About this task =
From the first line to the last, return the data exactly, with no pictures.

Collected data =
◆ ◆ ◆ ◆ ◆

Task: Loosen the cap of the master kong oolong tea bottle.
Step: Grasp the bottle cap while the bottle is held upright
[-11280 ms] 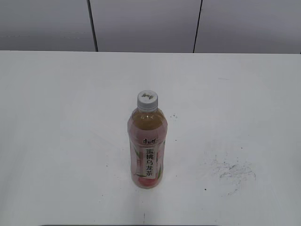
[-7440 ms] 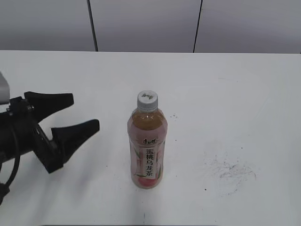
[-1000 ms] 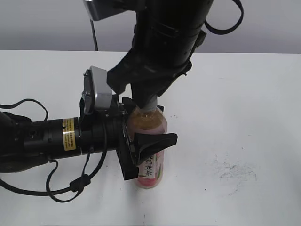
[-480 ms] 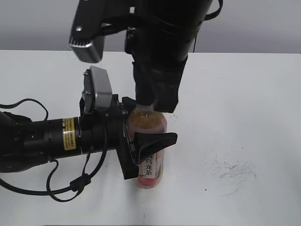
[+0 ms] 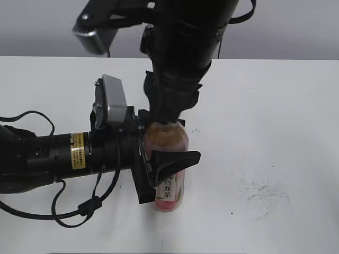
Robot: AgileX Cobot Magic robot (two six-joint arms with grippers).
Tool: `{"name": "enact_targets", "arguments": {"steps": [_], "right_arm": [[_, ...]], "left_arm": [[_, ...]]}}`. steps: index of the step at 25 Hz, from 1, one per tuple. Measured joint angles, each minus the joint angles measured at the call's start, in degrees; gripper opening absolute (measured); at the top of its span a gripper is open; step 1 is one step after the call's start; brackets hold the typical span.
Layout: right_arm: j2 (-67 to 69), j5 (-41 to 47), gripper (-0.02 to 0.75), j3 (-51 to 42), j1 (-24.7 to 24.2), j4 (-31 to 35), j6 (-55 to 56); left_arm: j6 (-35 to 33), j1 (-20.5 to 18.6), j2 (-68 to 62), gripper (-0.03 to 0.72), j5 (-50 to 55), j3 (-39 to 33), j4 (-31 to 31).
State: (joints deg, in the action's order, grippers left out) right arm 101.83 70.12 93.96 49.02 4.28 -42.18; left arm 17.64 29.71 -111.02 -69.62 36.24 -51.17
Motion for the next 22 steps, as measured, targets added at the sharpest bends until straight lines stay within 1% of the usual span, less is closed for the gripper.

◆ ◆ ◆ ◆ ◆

Solution =
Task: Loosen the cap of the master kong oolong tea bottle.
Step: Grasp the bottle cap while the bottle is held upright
[-11280 ms] 
[-7440 ms] 
[-1000 ms] 
[-480 ms] 
[+0 ms] 
Robot: AgileX Cobot Magic robot (two six-joint arms with grippers).
Tool: `{"name": "enact_targets", "arguments": {"steps": [_], "right_arm": [[_, ...]], "left_arm": [[_, ...]]}}`. steps: index of the step at 25 Hz, from 1, one per tuple. Measured joint angles, each minus the joint angles measured at the call's start, in degrees; gripper opening absolute (measured); at the top of its span a gripper is open; step 1 is one step after the call's start; brackets hold the typical span.
Layout: right_arm: j2 (-67 to 69), j5 (-41 to 47), gripper (-0.02 to 0.75), j3 (-51 to 42), j1 (-24.7 to 24.2), j4 (-31 to 35), j6 (-55 to 56); left_arm: j6 (-35 to 33), j1 (-20.5 to 18.6), j2 (-68 to 62), gripper (-0.03 to 0.72), j5 (-50 to 55), j3 (-39 to 33), j4 (-31 to 31).
State: (joints deg, in the action's order, grippers left out) right arm 101.83 70.12 93.96 49.02 4.28 -42.18; left arm 17.64 29.71 -111.02 -69.62 36.24 -51.17
Motion for the next 22 steps, as measured, targets added at the sharpest bends until straight lines stay within 1% of the usual span, less is closed for the gripper.

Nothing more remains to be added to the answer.